The 210-room hotel, for which he and his partner in business and life, George Yabu, designed the lobby, a slew of public spaces and 92 suites, takes up 25 floors in One57, the soaring blue-glass tower that has become a symbol in Manhattan of modern-day excess, derided by critics for both its height (92 storeys) and its blatant catering to the world’s one per cent (the rest of the building houses luxury condos, the most expensive of which – the penthouses – sell for a reported $115-million each).

“We are very excited,” Pushelberg says blithely of the launch, which took place last month. “It should be quite a party.”

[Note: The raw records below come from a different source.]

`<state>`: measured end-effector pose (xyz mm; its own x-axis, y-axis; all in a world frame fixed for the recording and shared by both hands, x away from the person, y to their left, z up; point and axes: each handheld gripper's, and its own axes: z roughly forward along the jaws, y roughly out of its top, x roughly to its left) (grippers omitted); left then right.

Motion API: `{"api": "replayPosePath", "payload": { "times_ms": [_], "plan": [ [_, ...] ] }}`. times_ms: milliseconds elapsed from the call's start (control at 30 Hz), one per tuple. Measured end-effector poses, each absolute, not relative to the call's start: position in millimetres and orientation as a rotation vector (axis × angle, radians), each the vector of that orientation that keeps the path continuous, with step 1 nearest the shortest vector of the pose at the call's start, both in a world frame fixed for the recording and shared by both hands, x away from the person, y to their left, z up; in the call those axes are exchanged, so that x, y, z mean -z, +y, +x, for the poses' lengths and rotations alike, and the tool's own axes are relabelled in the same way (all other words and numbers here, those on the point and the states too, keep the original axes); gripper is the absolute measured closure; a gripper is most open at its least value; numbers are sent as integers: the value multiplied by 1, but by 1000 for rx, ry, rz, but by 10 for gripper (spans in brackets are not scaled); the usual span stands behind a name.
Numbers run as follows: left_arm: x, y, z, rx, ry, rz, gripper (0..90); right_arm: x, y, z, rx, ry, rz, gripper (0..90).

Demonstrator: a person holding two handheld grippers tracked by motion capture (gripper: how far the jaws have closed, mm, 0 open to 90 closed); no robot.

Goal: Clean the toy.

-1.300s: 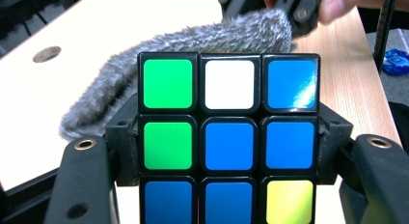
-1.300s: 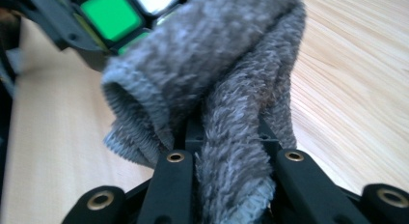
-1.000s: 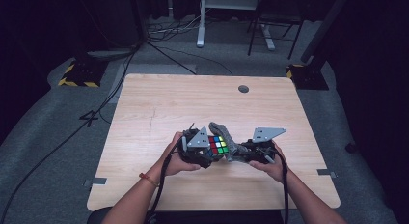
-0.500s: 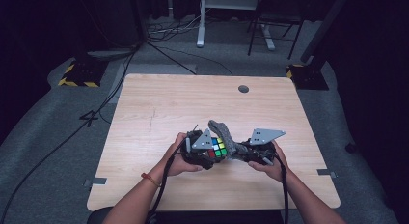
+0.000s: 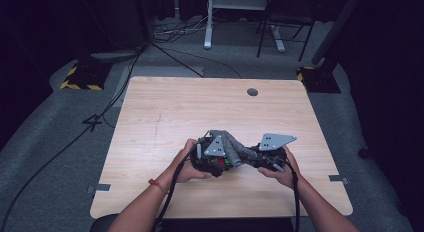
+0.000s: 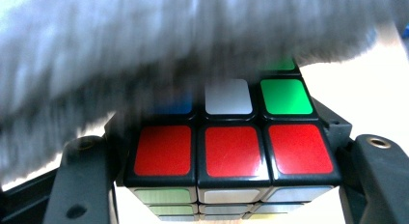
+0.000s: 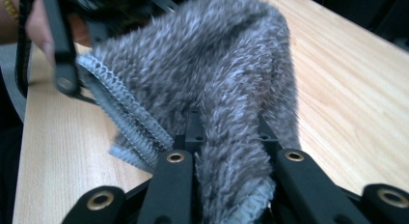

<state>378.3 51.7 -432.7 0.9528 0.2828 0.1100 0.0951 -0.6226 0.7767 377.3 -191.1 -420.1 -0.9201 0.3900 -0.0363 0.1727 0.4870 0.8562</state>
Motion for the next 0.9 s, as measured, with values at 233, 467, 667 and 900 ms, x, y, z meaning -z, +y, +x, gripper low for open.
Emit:
{"api": "replayPosePath", "payload": {
  "times_ms": [233,467,667,900],
  "plan": [
    [420,67,379,-274,288,2152,333,434,-184,380,-1346,2598,467,762],
    [424,66,380,-269,274,2196,333,432,-182,376,-1331,2598,437,760],
    [432,51,374,-248,229,2248,333,425,-189,378,-1377,2529,476,761],
    [425,55,375,-261,242,2185,332,435,-188,383,-1327,2572,500,760]
  ]
}}
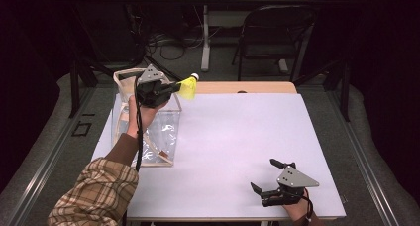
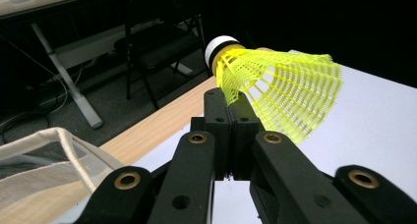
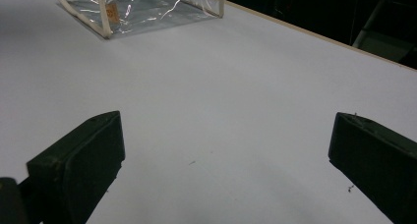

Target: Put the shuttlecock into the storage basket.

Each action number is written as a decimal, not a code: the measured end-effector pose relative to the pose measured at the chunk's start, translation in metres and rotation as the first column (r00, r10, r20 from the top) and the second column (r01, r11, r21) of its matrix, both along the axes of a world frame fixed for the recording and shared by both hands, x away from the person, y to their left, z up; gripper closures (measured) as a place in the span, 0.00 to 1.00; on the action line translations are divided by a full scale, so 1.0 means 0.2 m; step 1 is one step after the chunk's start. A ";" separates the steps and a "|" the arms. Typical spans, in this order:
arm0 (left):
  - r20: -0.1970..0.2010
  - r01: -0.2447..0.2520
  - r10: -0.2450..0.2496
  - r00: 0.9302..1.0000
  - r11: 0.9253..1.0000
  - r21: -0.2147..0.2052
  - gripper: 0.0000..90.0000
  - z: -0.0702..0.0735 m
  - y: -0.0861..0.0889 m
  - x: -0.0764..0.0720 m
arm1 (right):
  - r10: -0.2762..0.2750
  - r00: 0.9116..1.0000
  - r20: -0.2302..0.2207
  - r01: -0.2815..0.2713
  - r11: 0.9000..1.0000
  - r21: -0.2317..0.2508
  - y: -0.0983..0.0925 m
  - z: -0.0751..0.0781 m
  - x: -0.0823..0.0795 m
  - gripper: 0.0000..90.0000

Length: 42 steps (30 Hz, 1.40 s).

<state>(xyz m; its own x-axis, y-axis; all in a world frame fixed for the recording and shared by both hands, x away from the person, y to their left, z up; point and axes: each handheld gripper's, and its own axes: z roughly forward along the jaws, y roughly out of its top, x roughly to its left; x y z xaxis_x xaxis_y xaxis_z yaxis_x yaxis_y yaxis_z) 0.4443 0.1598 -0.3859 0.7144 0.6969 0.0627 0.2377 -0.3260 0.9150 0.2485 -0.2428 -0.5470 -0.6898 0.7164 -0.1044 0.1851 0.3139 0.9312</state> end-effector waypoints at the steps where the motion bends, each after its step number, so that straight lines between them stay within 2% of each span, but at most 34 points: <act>1: 0.003 -0.002 0.002 1.000 1.000 -0.002 1.00 0.00 0.00 0.00 | 0.001 1.000 0.001 -0.001 1.000 -0.001 0.00 0.00 0.00 0.00; 21: 0.022 -0.041 0.041 0.999 0.999 -0.035 1.00 0.04 0.08 0.00 | -0.001 1.000 0.001 0.001 1.000 -0.001 0.00 0.00 0.00 0.00; 42: 0.050 -0.088 0.091 0.995 0.995 -0.047 1.00 0.11 0.19 -0.01 | -0.001 1.000 0.001 0.001 1.000 -0.001 0.00 0.00 0.00 0.00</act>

The Park Hyatt NewYork. Photos courtesy of Yabu Pushelberg

If the designer seems sanguine about a project that many other studios would consider huge, he comes by it honestly. After all, creating luxury hotel interiors, from the Four Seasons in Tokyo to the Viceroy in the Maldives to the St. Regis in Bal Harbor, Fla., is all in a day’s work for the duo, who founded Yabu Pushelberg 34 years ago and have simultaneously become one of the most sought-after and under-the-radar of global design greats. Next month, the pair will officially be inducted into the Order of Canada for their contributions to design, which also include iconic department stores (Bergdorf Goodman in New York, Printemps in Paris) and a host of sumptuous restaurants (for which they received a James Beard Foundation Award). Their investiture as Officers of the Order is slated to take place at Rideau Hall on Nov. 21.

On this day, though, Pushelberg seems less interested in talking about their honours than in showing off Yabu Pushelberg’s expanded Toronto HQ, a vast studio-and-showroom-cum-clubhouse (including nap room!) housing the Canadian-based portion of their 120-person creative team (they also have an office New York).

The showroom of the newly expanded Toronto headquarters of Yabu Pushelberg

“It’s very democratic,” Yabu says of the neat rows of work tables marking the studio area (there are no executive offices in the space – he and Pushelberg work alongside their employees) when he joins the conversation a little later. “We sit out here with everyone else.”

It is this apparent lack of pretension that may explain why the pair responsible for such high-profile projects as Ian Schrager’s Edition Hotels or the new Dalloyau boutique and café in Hong Kong lack the face and name recognition of an inveterate self-promoter such as Karim Rashid or a diva like Zaha Hadid outside high-end design circles. If their relative anonymity perturbs them, though, they don’t show it. Asked if they have a signature style, Pushelberg replies: “Not really. We always tailor our work to the context and demands of each project.”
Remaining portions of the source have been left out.